Gaudy Night
- First edition
- Author: Dorothy L. Sayers
- Language: English
- Series: Lord Peter Wimsey
- Genre: Mystery novel
- Publisher: Gollancz
- Publication date: 1935
- Publication place: United Kingdom
- Media type: Print
- Pages: 483
- ISBN: 978-0062196538
- Preceded by: The Nine Tailors
- Followed by: Busman's Honeymoon

= Gaudy Night =

1935 mystery novel by Dorothy L. Sayers

Gaudy Night (1935) is a mystery novel by Dorothy L. Sayers, the tenth featuring Lord Peter Wimsey, and the third including Harriet Vane.

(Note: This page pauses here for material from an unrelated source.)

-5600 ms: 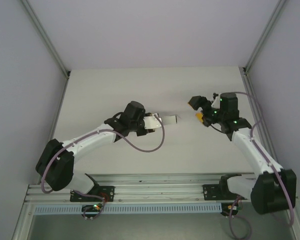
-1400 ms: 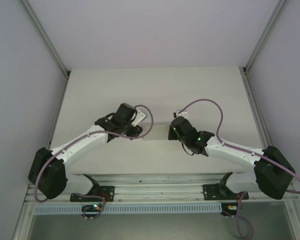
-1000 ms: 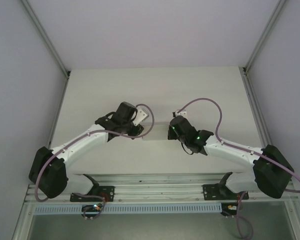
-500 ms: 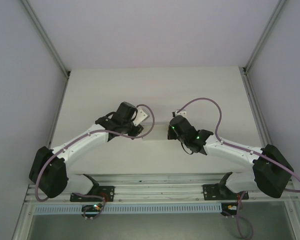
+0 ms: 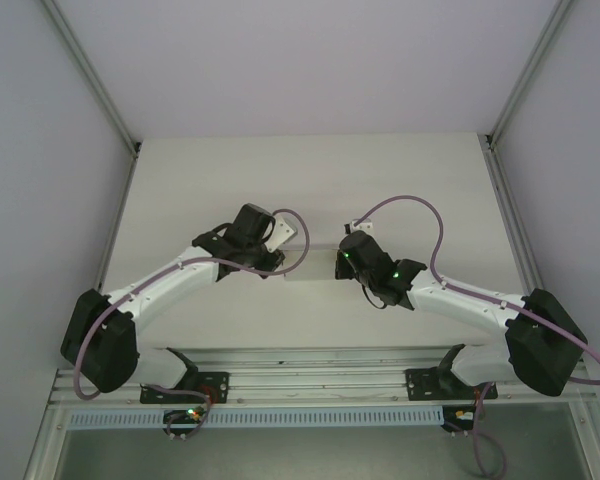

The dons of Harriet Vane's alma mater, the all-female Shrewsbury College, Oxford (based on Sayers' own Somerville College), have invited her back to attend the annual Gaudy celebrations. However, the mood turns sour when someone begins a series of malicious acts including poison-pen messages, obscene graffiti, and wanton vandalism. Despite the dons' reluctance to share the secret with an outsider, Harriet convinces them to let her bring in Lord Peter Wimsey to assist the investigation – but his involvement is not without complications, both personal and professional. In 1990, Gaudy Night came in at fourth place in The Top 100 Crime Novels of All Time, a ranking by the members (all crime writers) of the Crime Writers' Association in Britain. A similar ranking was made in 1995 by the Mystery Writers of America, putting this novel in eighteenth place.

==Plot==
Harriet Vane returns with trepidation to her alma mater, Shrewsbury College, Oxford to attend the Gaudy dinner. Expecting hostility because of her notoriety (she had stood trial for murder in an earlier novel, Strong Poison), she is surprised to be welcomed warmly by most of the dons, and rediscovers her old love of academic life. Harriet's short stay is, however, marred by her discovery of a sheet of paper with an offensive drawing, and a poison pen message referring to her as a "dirty murderess".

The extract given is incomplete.